As a test of I don’t know…gumption? My dad used to give me tasks around the farm to make me feel like I was helping, in the way that small children like to “help.” I would ride around in the bucket of the tractor, (very safe) help feed this animal or that, but one day my dad had a real doosie for me: a calf had died and needed to be buried. Ever ready to “cowgirl up” I’m told I volunteered to help pull the cow into its final resting place, around the barn. I don’t know how old I was, and honestly, I don’t have any memory of this, but the story has been told to me too many times for it not to be true. The way my Nana told it, I picked up the calf’s back legs and pulled. I pulled and pulled and inch by inch, I somehow got that calf to the grave. Vomiting all the way.
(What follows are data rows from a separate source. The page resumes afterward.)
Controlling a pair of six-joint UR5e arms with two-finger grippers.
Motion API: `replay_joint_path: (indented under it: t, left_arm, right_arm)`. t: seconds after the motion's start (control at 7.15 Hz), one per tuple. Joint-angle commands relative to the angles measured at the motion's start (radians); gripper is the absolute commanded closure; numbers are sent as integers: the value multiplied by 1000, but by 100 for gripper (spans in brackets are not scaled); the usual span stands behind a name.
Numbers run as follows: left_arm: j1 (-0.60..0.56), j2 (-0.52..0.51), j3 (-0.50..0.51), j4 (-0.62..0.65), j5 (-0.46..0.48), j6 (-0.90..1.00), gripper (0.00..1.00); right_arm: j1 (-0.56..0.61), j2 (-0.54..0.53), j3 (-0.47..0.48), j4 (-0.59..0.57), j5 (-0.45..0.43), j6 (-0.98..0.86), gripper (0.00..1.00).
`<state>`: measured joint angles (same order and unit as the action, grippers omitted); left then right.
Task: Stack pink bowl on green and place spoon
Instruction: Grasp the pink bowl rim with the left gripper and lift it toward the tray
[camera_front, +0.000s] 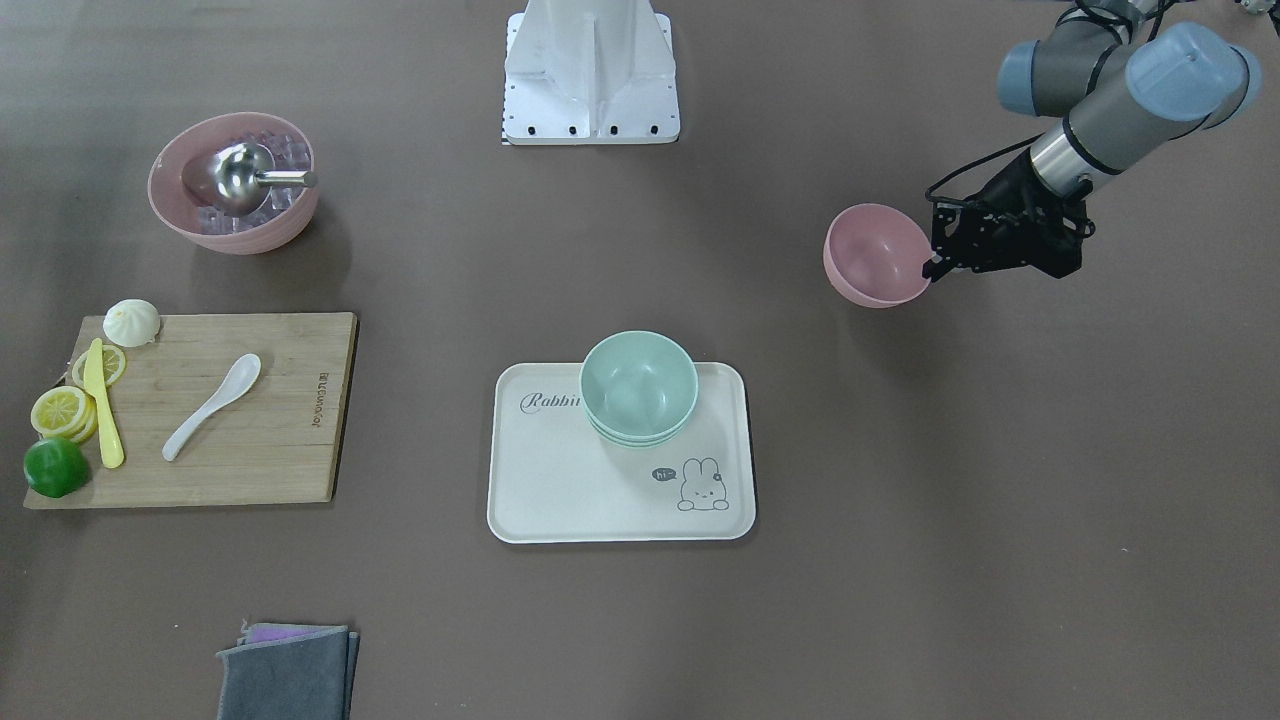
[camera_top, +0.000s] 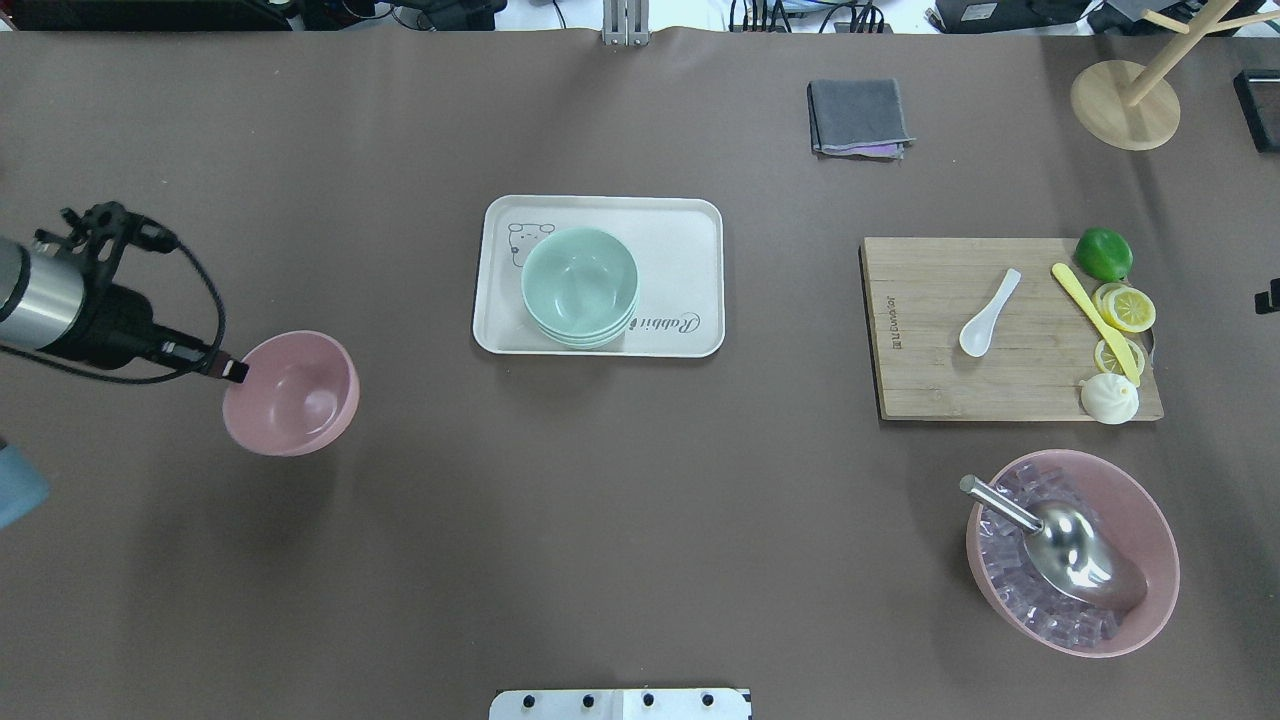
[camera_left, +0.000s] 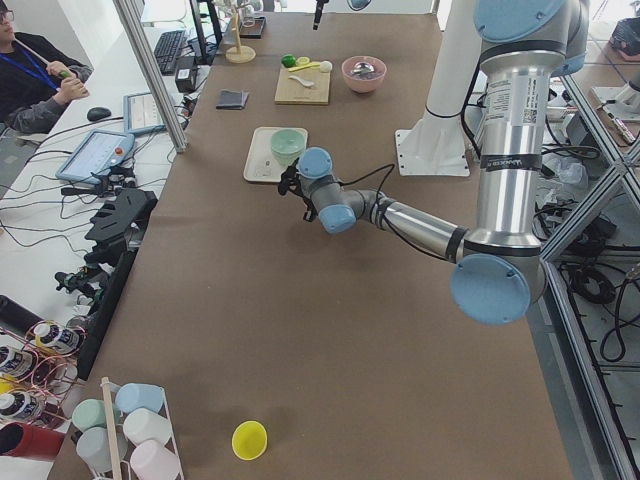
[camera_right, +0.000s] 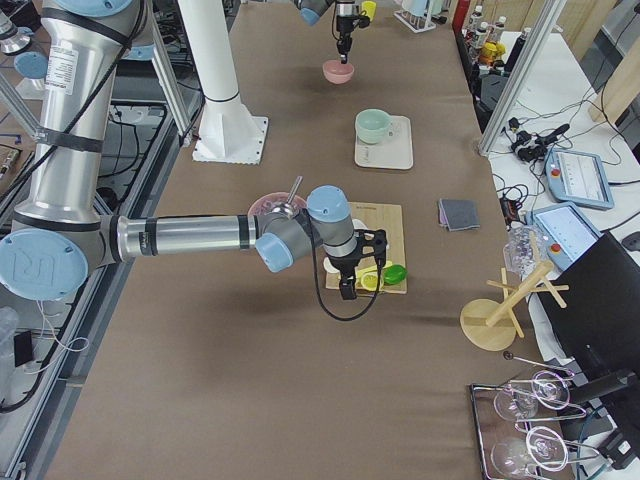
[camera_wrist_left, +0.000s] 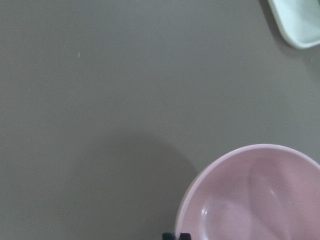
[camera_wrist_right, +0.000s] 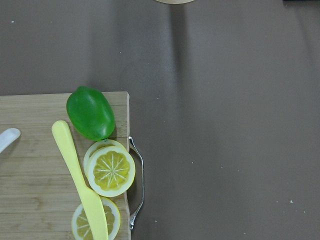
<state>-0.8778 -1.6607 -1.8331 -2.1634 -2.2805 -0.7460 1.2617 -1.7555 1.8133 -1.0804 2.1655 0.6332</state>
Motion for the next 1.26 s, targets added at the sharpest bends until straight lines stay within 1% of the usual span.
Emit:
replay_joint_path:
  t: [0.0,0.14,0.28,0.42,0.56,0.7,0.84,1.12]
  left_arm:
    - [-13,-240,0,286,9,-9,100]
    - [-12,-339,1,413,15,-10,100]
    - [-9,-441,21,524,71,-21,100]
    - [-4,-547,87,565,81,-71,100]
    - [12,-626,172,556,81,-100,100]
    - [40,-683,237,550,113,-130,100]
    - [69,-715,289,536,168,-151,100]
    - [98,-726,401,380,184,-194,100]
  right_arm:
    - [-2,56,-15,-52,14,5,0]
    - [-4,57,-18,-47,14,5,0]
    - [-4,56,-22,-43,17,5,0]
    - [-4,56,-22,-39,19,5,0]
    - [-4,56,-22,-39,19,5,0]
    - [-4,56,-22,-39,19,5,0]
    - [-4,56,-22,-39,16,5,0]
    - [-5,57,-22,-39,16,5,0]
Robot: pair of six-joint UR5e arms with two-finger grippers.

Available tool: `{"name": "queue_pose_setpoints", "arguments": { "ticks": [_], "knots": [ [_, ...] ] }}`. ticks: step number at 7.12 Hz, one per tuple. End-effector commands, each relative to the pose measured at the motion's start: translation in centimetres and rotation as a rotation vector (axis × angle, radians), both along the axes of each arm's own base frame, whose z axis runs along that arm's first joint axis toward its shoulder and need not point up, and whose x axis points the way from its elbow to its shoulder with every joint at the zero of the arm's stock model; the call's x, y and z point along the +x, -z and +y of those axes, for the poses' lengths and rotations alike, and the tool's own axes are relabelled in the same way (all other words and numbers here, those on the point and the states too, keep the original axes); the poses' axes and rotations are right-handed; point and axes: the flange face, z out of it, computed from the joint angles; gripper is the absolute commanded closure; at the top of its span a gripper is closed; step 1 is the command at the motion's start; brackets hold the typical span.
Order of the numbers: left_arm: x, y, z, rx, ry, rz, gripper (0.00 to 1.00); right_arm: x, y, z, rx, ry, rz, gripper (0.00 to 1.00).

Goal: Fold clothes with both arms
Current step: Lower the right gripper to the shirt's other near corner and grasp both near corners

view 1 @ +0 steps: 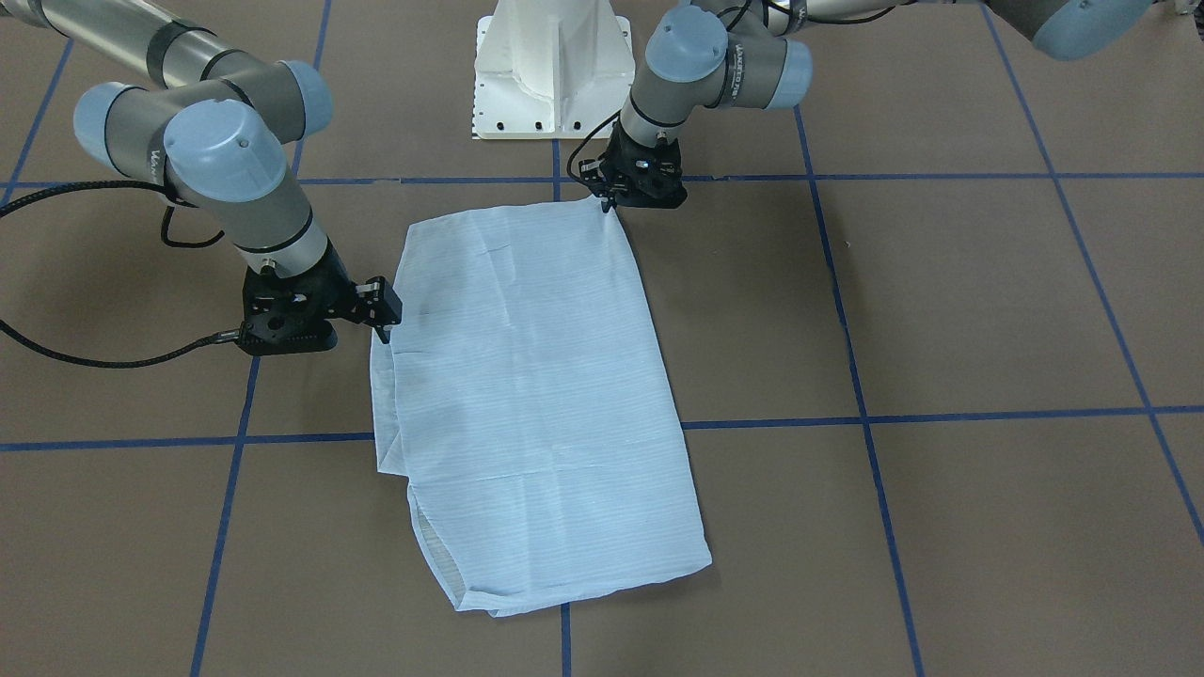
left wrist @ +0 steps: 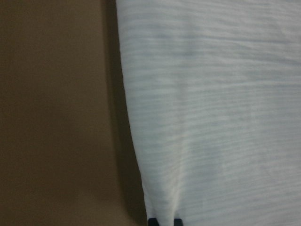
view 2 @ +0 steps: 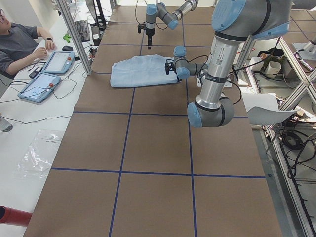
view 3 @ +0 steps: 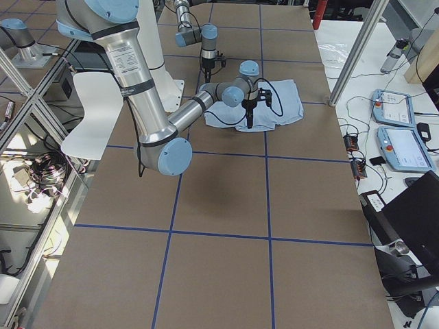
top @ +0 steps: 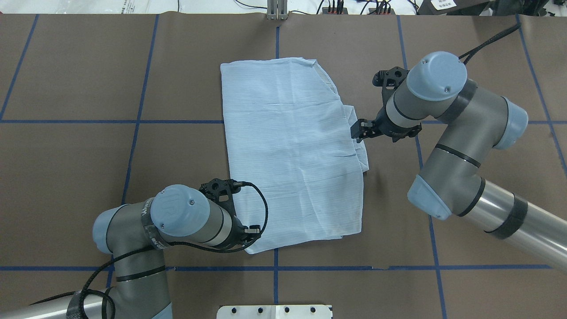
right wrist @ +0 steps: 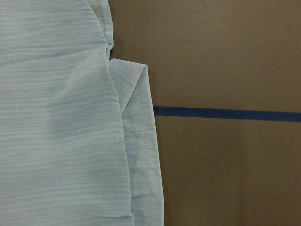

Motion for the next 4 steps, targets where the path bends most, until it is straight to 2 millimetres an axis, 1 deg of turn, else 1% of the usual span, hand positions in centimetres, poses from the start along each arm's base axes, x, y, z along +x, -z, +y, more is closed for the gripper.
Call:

No other location I regularly visit has beheld so much of my personal and family history, and maybe that is why I have fixated on this life for so long. Maybe it was Nana’s stories of picking cotton or watching jars of crimson red tomatoes go carefully into their water bath, who knows. But here I am. Twenty-seven years on this earth and I’m still dreaming of green pastures and the smell of manure and dewy mornings.

In the upcoming year, we will be tackling many projects and documenting their progress here for you! If we can do it, so can you. We have a roof to fix, gardens to build, shiplap and tin to mount, a barn to raise, chicken coop to be built, and many many more projects along the way. I am dedicating this project to the suburbanites dreaming of dewy fields and crowing roosters, to my family, and specifically, my Nana & Pawpaw.